Понимание медиа: Внешние расширения человека | страница 81
В театре, на балу, на футбольном матче, в церкви каждый индивид наслаждается присутствием всех остальных.[157] Удовольствие от пребывания в массах заключается в той радости от преумножения числа, наличие которой уже давно подозревали у грамотных членов западного общества.

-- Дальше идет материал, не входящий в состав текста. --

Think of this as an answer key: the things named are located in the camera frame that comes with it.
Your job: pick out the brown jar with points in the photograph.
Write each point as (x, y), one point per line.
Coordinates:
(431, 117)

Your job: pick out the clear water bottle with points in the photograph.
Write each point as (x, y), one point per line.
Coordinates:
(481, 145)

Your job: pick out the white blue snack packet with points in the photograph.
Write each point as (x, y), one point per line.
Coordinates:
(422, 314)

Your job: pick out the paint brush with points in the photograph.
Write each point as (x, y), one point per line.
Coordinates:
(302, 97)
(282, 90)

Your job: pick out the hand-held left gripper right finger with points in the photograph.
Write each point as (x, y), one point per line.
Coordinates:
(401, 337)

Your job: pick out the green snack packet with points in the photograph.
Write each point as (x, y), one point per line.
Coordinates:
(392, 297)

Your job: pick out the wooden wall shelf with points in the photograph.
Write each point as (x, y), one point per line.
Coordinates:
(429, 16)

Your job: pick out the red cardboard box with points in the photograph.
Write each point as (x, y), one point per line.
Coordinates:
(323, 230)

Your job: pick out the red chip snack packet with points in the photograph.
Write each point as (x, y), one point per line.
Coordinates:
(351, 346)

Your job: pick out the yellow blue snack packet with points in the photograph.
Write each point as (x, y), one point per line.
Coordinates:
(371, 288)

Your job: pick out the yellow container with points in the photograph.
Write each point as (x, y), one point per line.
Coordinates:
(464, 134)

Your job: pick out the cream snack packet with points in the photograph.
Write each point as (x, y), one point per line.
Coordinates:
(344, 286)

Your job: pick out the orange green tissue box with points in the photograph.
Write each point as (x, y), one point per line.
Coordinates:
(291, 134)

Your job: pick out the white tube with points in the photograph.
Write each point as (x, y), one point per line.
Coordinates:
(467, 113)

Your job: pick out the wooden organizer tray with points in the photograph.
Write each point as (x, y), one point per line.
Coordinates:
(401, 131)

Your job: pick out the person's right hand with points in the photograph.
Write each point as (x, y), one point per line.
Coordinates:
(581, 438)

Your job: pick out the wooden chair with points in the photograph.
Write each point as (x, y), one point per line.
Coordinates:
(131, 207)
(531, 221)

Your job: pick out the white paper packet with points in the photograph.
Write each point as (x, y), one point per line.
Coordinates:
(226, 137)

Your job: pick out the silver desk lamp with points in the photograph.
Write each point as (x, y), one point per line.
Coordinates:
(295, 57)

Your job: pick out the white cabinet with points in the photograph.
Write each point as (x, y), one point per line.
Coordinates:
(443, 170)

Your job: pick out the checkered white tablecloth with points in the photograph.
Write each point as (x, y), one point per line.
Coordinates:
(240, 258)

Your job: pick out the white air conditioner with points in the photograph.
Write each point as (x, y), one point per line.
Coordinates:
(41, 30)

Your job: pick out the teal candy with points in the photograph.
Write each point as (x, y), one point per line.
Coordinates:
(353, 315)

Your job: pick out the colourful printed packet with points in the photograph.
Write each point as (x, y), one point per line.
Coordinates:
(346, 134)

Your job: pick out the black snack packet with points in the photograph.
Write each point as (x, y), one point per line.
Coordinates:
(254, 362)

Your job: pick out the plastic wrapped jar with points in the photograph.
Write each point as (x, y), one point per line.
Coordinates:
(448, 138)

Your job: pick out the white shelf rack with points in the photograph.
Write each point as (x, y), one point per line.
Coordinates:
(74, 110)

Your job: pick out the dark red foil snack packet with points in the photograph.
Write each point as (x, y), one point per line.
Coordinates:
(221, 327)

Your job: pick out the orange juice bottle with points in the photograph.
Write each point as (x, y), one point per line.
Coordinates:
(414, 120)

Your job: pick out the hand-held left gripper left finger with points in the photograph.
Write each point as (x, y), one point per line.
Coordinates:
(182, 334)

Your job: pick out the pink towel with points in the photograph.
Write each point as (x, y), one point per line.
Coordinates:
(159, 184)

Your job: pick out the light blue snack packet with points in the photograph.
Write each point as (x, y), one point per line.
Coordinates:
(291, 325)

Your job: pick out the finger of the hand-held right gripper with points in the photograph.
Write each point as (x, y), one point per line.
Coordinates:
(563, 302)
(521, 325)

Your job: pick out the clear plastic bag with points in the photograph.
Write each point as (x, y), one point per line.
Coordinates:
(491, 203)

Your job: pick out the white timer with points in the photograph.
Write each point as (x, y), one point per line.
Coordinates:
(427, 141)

В таком обществе отделение индивида от группы в пространстве (приватность), в мышлении («точка зрения») и в работе (специализация) пользовалось культурной и технологической поддержкой грамотности и сопутствовавшей ей галактики фрагментированных индустриальных и политических институтов. Вплоть до недавнего времени способность печатного слова создавать гомогенизированного социального человека неуклонно возрастала, порождая парадокс «массового сознания» и массовый милитаризм гражданских армий. Доведенные до своей механизированной крайности буквы, по-видимому, часто приводили к последствиям, прямо противоположным цивилизации, точь-в-точь как в былые времена нумерация разрушала племенное единство, о чем говорится в Ветхом Завете («И восстал сатана на Израиля, и возбудил Давида сделать счисление Израильтян»[158]). Фонетические буквы и числа стали первыми средствами фрагментации и детрайбализации человека.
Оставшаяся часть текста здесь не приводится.